▶ _AIM OF THE TASK_
Which of the lines in the records below hold the string "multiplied"? Copy every one of them.

▶ _SOURCE RECORDS_
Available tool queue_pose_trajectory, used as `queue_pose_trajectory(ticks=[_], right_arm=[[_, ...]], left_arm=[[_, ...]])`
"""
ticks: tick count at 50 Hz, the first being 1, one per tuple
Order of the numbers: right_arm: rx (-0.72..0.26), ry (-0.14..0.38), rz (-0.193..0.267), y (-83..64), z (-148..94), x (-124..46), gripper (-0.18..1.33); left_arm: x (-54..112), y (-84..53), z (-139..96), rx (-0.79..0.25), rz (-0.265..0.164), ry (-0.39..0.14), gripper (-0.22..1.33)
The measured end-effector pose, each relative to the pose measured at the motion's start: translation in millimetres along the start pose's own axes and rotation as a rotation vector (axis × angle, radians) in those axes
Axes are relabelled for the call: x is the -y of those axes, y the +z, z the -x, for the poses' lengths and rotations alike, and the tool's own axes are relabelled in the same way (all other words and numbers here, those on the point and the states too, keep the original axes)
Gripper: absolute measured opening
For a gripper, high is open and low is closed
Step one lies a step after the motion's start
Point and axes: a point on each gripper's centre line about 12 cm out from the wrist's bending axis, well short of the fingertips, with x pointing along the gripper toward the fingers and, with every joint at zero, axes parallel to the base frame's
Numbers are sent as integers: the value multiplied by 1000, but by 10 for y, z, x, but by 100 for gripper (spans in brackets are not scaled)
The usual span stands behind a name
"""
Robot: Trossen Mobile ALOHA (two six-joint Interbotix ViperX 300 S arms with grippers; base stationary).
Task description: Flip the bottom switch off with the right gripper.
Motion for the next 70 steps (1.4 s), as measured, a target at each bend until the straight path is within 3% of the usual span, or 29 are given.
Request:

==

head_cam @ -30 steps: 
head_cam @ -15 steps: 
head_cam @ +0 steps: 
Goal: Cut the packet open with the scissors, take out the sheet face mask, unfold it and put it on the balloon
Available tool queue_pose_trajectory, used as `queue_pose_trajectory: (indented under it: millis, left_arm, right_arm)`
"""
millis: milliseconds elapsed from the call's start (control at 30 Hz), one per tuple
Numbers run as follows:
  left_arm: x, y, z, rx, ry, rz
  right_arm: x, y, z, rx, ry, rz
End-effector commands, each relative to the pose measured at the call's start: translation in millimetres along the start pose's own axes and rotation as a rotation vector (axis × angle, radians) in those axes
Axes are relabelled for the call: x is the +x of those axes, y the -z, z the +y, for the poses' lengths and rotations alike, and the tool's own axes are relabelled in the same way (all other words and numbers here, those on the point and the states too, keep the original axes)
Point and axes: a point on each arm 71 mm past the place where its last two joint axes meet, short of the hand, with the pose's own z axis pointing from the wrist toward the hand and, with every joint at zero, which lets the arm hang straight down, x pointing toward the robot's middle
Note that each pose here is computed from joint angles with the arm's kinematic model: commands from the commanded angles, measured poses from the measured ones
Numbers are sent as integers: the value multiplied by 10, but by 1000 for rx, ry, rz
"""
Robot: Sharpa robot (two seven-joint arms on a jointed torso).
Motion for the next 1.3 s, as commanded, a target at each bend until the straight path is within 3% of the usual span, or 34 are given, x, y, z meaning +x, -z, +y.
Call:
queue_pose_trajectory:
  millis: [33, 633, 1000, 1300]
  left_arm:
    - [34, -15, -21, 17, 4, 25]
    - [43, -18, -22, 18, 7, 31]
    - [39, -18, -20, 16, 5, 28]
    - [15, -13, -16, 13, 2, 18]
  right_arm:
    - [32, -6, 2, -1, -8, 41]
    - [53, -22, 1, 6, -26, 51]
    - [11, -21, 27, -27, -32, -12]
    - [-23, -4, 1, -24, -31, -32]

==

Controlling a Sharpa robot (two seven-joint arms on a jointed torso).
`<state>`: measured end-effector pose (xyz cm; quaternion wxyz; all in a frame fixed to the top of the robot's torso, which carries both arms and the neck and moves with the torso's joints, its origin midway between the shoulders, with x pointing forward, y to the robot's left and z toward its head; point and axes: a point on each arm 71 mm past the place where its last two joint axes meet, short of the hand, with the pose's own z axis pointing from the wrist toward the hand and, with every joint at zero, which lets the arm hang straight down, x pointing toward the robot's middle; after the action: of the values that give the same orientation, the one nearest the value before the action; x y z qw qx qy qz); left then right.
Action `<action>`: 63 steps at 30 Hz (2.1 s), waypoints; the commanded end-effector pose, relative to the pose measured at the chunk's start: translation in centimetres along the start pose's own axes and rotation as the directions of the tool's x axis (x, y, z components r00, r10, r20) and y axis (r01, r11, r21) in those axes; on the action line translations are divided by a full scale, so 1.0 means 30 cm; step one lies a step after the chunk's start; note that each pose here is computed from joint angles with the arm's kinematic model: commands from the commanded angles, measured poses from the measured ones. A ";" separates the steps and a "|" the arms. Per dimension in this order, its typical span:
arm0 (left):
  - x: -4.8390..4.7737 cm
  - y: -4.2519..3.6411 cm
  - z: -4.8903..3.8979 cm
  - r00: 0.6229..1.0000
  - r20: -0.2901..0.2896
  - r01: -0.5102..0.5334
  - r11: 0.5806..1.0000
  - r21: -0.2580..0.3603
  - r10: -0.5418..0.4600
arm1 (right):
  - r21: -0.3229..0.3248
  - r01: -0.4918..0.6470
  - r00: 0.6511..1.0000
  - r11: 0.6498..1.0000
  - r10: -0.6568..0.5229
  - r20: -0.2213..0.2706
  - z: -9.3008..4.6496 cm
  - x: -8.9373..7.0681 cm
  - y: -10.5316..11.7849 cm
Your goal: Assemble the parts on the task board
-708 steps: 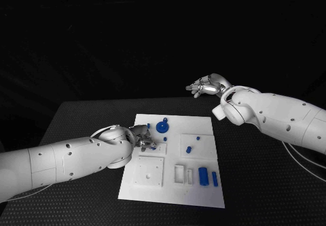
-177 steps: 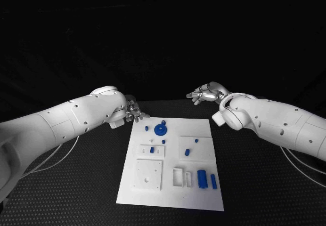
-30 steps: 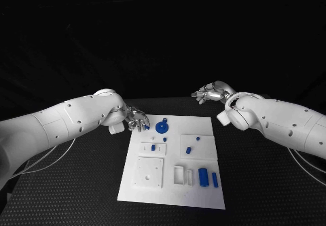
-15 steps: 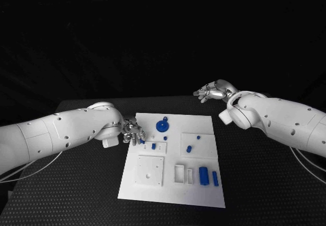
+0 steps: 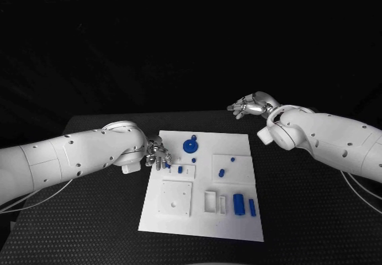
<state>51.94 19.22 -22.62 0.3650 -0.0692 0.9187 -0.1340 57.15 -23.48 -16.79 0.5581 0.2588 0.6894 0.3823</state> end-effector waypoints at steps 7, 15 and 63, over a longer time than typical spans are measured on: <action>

▶ _EXERCISE SOLUTION_
Numbers are sent as integers: the value multiplied by 1000, but by 10 for y, z, x, but by 100 for gripper (spans in brackets are not scaled)
Numbers are sent as integers: the value multiplied by 10, but by 1000 for rx, ry, rz

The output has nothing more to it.